TRY IT
Scan the entries that follow and work out how many lines contain "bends". Give the number and nothing else.
· · · ·
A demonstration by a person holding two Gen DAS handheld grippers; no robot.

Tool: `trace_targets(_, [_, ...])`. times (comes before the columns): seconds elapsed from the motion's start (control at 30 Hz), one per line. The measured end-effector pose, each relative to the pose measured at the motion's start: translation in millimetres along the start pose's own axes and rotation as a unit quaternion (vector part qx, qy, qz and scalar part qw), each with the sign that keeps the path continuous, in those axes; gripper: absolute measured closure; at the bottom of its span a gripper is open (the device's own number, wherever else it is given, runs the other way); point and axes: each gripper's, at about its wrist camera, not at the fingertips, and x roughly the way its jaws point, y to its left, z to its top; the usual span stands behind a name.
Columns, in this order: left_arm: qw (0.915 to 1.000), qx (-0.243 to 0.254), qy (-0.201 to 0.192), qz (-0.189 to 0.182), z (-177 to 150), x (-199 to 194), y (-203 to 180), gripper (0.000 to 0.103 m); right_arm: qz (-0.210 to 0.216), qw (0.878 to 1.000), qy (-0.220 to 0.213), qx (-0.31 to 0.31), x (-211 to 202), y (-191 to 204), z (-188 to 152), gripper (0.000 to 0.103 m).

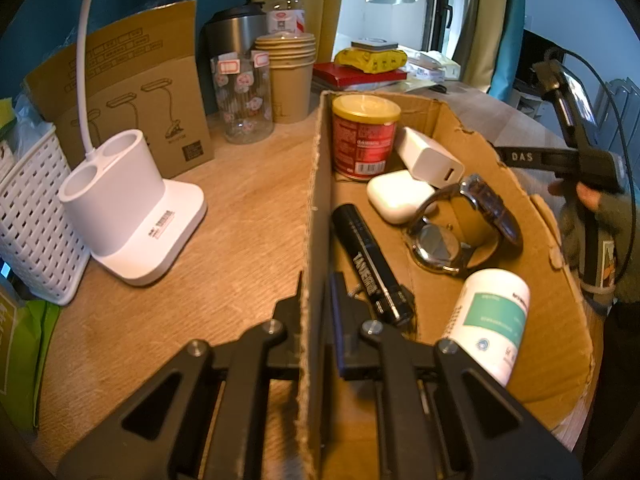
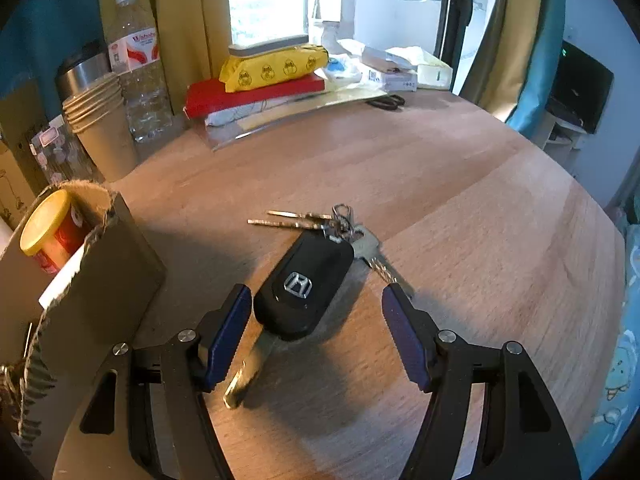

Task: Organize rigid objects
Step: 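Lower the right gripper around the black car key and close it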

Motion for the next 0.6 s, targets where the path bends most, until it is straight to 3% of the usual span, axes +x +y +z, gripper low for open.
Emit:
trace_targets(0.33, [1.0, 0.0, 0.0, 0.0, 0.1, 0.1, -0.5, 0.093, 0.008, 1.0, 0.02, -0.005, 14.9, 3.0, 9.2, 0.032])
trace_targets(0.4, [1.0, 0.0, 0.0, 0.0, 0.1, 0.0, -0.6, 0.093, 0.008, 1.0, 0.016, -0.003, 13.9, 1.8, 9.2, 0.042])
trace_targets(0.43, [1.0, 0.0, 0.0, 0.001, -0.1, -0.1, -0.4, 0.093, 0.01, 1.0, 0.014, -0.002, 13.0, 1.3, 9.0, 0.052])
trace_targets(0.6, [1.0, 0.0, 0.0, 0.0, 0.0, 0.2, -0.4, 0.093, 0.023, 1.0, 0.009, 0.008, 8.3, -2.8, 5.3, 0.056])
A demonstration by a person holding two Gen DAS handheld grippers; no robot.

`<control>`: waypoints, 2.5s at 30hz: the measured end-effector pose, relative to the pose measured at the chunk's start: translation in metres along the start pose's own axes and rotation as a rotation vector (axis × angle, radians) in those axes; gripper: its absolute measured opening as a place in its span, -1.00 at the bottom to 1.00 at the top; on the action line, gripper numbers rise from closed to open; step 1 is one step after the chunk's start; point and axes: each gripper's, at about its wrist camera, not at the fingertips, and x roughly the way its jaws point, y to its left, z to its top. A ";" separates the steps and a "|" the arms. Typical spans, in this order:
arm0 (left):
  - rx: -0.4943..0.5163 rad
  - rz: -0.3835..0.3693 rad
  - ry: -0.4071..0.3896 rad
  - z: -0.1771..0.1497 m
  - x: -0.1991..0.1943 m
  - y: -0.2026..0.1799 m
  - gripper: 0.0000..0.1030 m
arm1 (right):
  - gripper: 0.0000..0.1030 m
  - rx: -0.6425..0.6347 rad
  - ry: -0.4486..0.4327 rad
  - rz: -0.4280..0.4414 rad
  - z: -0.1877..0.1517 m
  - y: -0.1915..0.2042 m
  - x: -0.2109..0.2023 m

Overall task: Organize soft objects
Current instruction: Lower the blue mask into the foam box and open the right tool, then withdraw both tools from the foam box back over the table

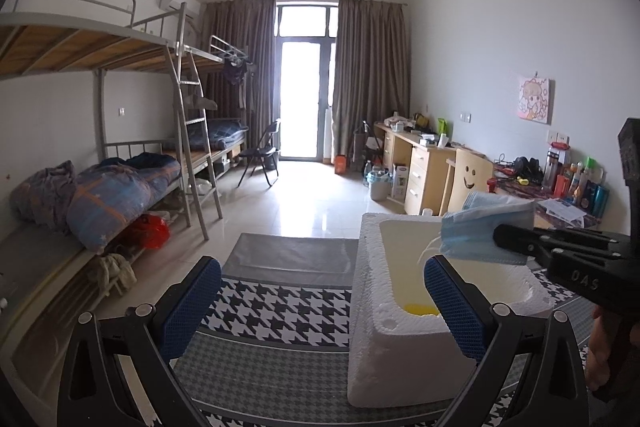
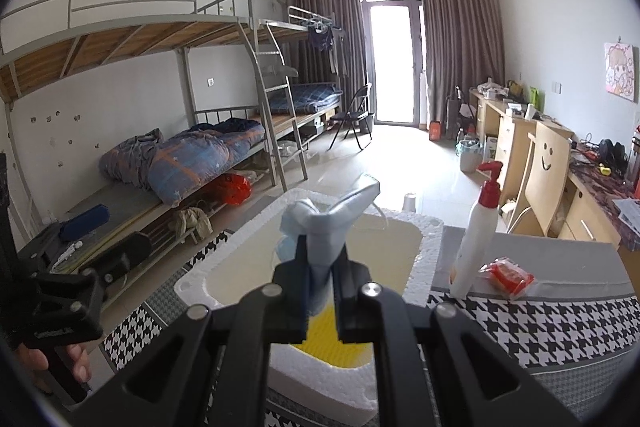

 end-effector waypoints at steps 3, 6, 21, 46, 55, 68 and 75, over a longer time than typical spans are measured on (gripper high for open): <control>0.000 0.000 0.000 -0.001 -0.001 0.001 0.98 | -0.52 -0.004 0.021 0.007 -0.001 0.003 0.006; -0.001 -0.003 0.000 -0.001 -0.003 0.002 0.98 | -0.16 -0.009 0.027 0.009 -0.003 0.004 0.008; 0.011 -0.016 -0.003 0.001 -0.010 -0.005 0.98 | 0.32 -0.001 -0.011 0.011 -0.003 0.005 -0.010; 0.058 -0.052 -0.035 0.005 -0.043 -0.033 0.98 | 0.83 0.005 -0.098 -0.014 -0.012 -0.001 -0.058; 0.070 -0.070 -0.052 0.004 -0.056 -0.041 0.98 | 0.83 0.005 -0.118 -0.021 -0.016 -0.005 -0.072; 0.075 -0.096 -0.066 0.002 -0.072 -0.048 0.98 | 0.83 0.011 -0.141 -0.032 -0.025 -0.010 -0.092; 0.083 -0.114 -0.075 -0.002 -0.083 -0.056 0.98 | 0.83 0.024 -0.157 -0.041 -0.033 -0.014 -0.106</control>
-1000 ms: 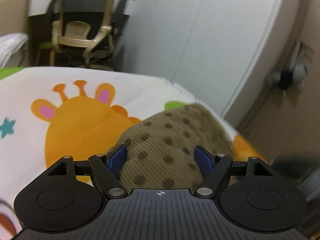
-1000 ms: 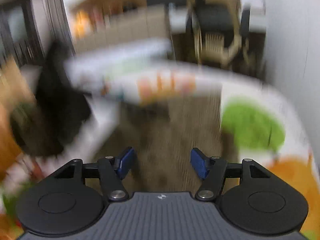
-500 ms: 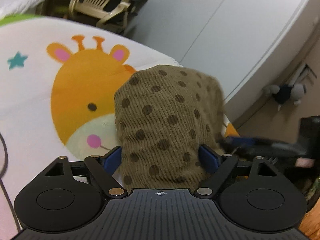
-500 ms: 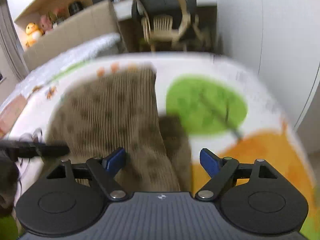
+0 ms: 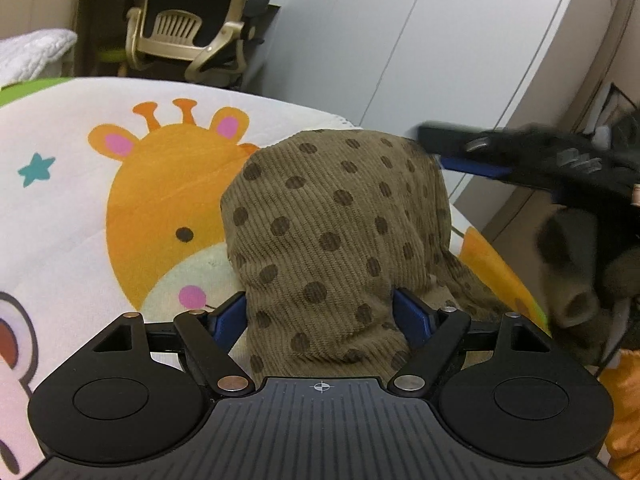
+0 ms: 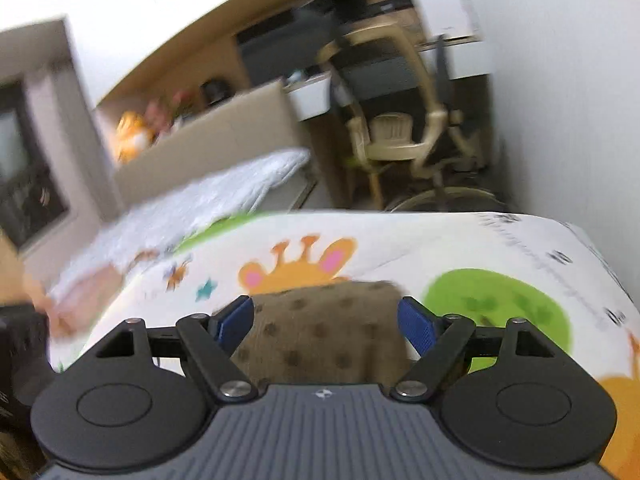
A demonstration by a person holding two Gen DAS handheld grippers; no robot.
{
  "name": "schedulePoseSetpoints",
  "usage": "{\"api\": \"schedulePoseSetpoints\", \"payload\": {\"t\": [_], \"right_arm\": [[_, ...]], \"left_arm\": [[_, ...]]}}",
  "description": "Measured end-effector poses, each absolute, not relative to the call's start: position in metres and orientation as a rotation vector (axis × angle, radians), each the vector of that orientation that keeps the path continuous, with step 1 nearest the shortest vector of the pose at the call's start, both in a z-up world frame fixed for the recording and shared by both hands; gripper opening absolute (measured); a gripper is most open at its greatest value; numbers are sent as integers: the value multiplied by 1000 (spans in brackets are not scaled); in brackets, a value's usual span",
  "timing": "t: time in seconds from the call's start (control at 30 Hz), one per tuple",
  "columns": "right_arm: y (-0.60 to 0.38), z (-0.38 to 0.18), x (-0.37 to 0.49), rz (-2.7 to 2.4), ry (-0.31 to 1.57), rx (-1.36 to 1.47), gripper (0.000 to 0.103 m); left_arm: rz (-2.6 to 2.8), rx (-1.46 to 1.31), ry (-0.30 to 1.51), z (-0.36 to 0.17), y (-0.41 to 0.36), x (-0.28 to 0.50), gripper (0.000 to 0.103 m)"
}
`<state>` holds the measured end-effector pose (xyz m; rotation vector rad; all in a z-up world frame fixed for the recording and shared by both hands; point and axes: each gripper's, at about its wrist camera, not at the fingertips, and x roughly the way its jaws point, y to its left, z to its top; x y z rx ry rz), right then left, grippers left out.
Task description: Fold clothes
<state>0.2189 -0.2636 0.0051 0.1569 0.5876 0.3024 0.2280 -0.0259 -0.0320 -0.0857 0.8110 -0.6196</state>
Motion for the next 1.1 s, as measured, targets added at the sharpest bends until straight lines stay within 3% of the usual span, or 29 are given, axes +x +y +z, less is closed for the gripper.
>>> {"api": "schedulePoseSetpoints", "payload": {"t": [0.13, 0.5, 0.8, 0.9, 0.93, 0.97, 1.0, 1.1], "right_arm": [[-243, -30, 237, 220, 708, -17, 84], [-265, -20, 198, 143, 704, -91, 84], [-309, -25, 146, 283, 703, 232, 81], [-302, -40, 147, 313, 734, 268, 61], [-299, -40, 148, 318, 729, 277, 50], [-295, -39, 149, 322, 718, 286, 31], [-293, -33, 148, 323, 703, 290, 23], [-291, -7, 131, 333, 626, 262, 17]], "left_arm": [[-618, -61, 804, -29, -29, 227, 84], [-608, -94, 733, 0, -18, 226, 88], [-624, -55, 750, -8, -20, 239, 64], [-651, -87, 750, -10, -17, 240, 58], [-660, -108, 753, -11, -15, 241, 54], [-670, -134, 757, -11, -11, 242, 52], [-681, -159, 761, -11, -8, 243, 49], [-724, -205, 750, -4, -5, 242, 42]]}}
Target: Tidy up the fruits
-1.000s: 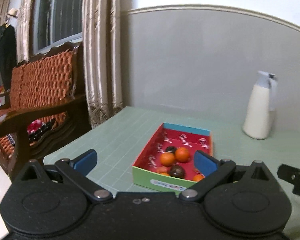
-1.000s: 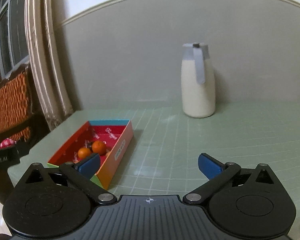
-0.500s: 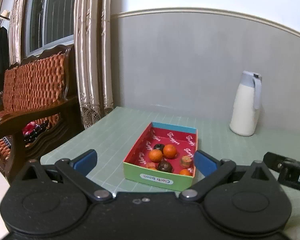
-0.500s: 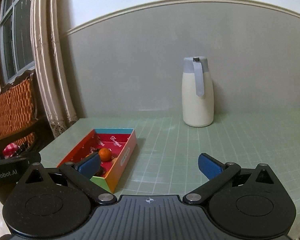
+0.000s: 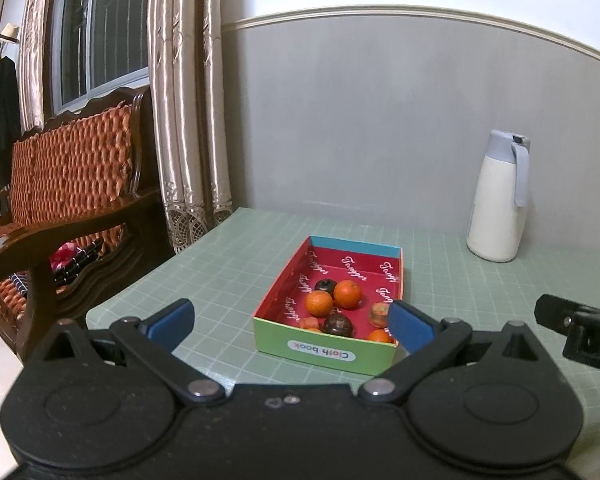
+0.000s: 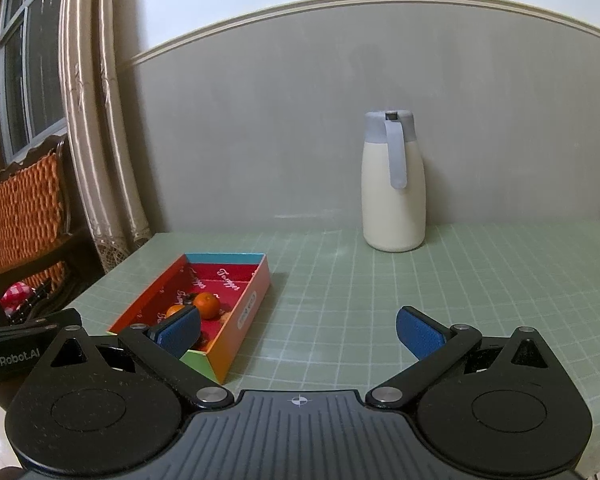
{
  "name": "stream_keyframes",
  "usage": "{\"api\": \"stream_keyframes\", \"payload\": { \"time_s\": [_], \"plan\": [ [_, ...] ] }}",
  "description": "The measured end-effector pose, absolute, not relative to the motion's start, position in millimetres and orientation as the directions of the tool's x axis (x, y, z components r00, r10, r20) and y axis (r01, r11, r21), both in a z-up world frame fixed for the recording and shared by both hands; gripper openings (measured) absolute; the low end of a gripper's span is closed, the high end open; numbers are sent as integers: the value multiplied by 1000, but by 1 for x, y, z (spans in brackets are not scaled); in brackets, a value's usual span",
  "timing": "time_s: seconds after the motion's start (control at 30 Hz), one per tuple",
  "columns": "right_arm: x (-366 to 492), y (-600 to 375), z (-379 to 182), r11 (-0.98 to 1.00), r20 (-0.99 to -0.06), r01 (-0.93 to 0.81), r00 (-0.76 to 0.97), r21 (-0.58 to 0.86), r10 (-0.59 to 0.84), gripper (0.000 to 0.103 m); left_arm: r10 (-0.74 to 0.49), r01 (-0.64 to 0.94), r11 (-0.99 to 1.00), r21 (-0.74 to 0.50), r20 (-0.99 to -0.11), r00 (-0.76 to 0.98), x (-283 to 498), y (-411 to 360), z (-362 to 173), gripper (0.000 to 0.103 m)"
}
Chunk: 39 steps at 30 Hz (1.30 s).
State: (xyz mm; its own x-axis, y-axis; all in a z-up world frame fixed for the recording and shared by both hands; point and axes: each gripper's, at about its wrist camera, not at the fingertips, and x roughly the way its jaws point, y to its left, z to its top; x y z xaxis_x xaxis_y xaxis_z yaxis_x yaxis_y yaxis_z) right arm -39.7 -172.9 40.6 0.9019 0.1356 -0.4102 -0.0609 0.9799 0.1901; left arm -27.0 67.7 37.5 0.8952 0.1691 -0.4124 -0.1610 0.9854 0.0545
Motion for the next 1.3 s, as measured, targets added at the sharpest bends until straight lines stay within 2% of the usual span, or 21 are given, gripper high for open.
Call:
{"api": "stream_keyframes", "payload": {
  "time_s": [1.3],
  "plan": [
    [-37, -168, 39, 983, -412, -62, 902, 172, 129, 103, 153, -138, 988, 65, -409, 900, -22, 61, 38, 97]
  ]
}}
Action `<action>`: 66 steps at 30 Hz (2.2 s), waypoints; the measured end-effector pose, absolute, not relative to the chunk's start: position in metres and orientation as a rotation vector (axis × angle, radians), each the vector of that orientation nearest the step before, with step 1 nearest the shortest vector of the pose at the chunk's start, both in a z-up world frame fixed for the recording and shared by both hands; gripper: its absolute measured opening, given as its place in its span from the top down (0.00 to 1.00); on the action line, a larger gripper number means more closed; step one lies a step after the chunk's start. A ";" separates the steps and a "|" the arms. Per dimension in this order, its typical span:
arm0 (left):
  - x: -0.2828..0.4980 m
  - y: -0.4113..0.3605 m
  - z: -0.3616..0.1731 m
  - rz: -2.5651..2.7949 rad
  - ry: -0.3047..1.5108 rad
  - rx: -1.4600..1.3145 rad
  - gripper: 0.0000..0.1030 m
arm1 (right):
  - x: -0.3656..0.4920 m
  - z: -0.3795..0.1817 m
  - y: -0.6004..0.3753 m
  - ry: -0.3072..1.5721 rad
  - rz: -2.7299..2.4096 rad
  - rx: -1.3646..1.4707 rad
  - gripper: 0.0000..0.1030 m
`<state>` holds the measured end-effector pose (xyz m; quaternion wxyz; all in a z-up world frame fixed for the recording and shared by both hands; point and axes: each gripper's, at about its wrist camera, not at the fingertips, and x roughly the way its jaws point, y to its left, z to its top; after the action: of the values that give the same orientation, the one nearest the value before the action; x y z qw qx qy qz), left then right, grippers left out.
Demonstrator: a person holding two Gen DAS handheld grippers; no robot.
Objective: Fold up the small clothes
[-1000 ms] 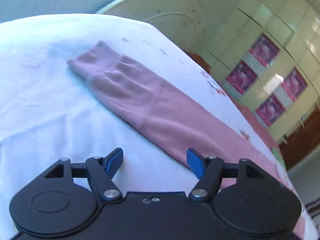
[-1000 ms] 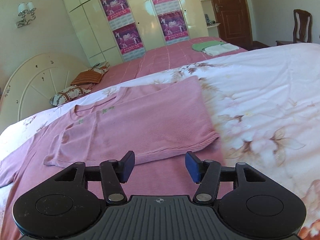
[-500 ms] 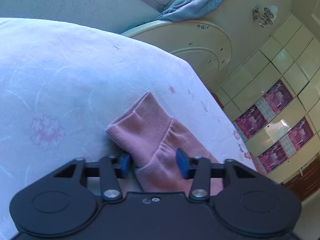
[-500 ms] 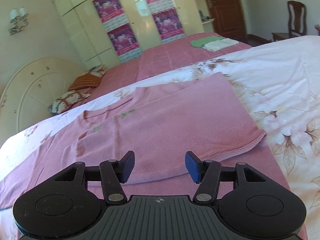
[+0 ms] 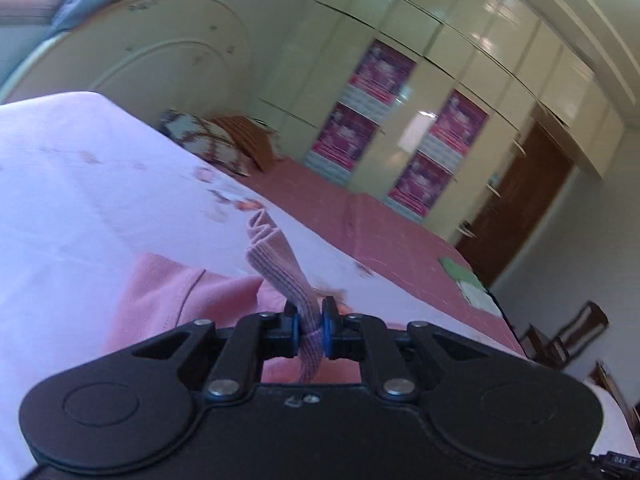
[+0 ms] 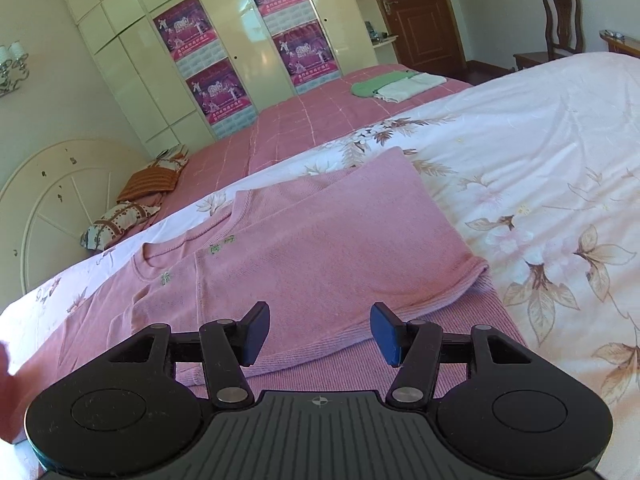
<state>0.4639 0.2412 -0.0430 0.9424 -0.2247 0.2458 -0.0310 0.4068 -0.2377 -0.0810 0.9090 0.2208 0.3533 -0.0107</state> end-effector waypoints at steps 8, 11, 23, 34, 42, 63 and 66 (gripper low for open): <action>0.491 0.066 -0.074 -0.304 0.621 -0.278 0.91 | 0.400 -0.072 -0.268 0.686 -0.046 0.486 0.45; 0.493 0.025 -0.091 -0.342 0.668 -0.206 0.91 | 0.400 -0.066 -0.282 0.672 -0.043 0.505 0.45; 0.431 0.032 -0.086 -0.254 0.614 -0.105 0.48 | 0.409 -0.072 -0.267 0.718 0.177 0.738 0.45; 0.393 0.174 -0.100 0.031 0.719 -0.165 0.48 | 0.467 -0.105 -0.159 0.888 0.362 0.660 0.46; 0.418 0.175 -0.103 0.015 0.696 -0.127 0.50 | 0.462 -0.040 -0.134 0.676 0.386 0.388 0.95; 0.422 0.189 -0.107 -0.013 0.700 -0.198 0.74 | 0.439 -0.097 -0.190 0.821 0.212 0.370 0.95; 0.412 0.190 -0.096 -0.022 0.671 -0.164 0.50 | 0.434 -0.091 -0.196 0.800 0.244 0.393 0.95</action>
<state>0.4123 0.1904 -0.0956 0.9408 -0.0805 0.3291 -0.0108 0.4344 -0.1959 -0.0907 0.8952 0.1897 0.3857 0.1176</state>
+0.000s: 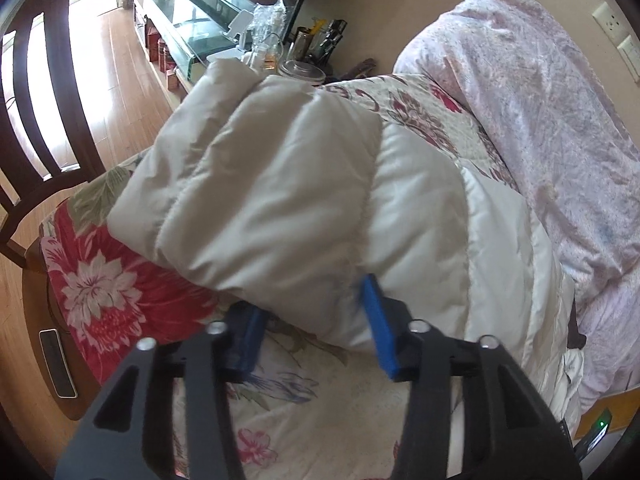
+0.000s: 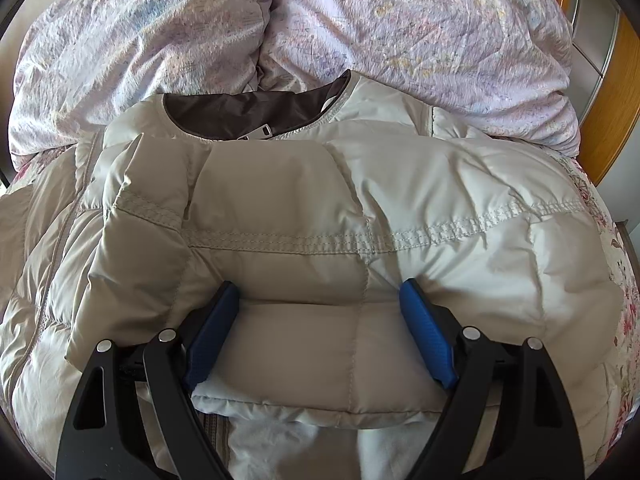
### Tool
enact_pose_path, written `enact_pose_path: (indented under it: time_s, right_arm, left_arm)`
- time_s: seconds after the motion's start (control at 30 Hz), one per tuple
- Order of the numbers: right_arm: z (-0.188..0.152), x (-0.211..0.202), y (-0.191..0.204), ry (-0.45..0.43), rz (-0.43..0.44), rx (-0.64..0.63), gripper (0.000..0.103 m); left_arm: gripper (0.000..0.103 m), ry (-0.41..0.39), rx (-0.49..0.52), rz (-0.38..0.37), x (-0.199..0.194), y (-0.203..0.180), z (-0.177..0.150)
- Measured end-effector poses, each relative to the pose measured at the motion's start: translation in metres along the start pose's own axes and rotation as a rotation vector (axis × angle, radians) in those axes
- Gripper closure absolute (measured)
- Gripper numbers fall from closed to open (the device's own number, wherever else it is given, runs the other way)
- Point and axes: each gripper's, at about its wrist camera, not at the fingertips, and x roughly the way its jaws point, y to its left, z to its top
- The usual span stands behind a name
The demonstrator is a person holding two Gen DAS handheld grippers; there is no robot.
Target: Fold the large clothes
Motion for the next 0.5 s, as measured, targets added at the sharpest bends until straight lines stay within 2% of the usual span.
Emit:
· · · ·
RESPONSE
4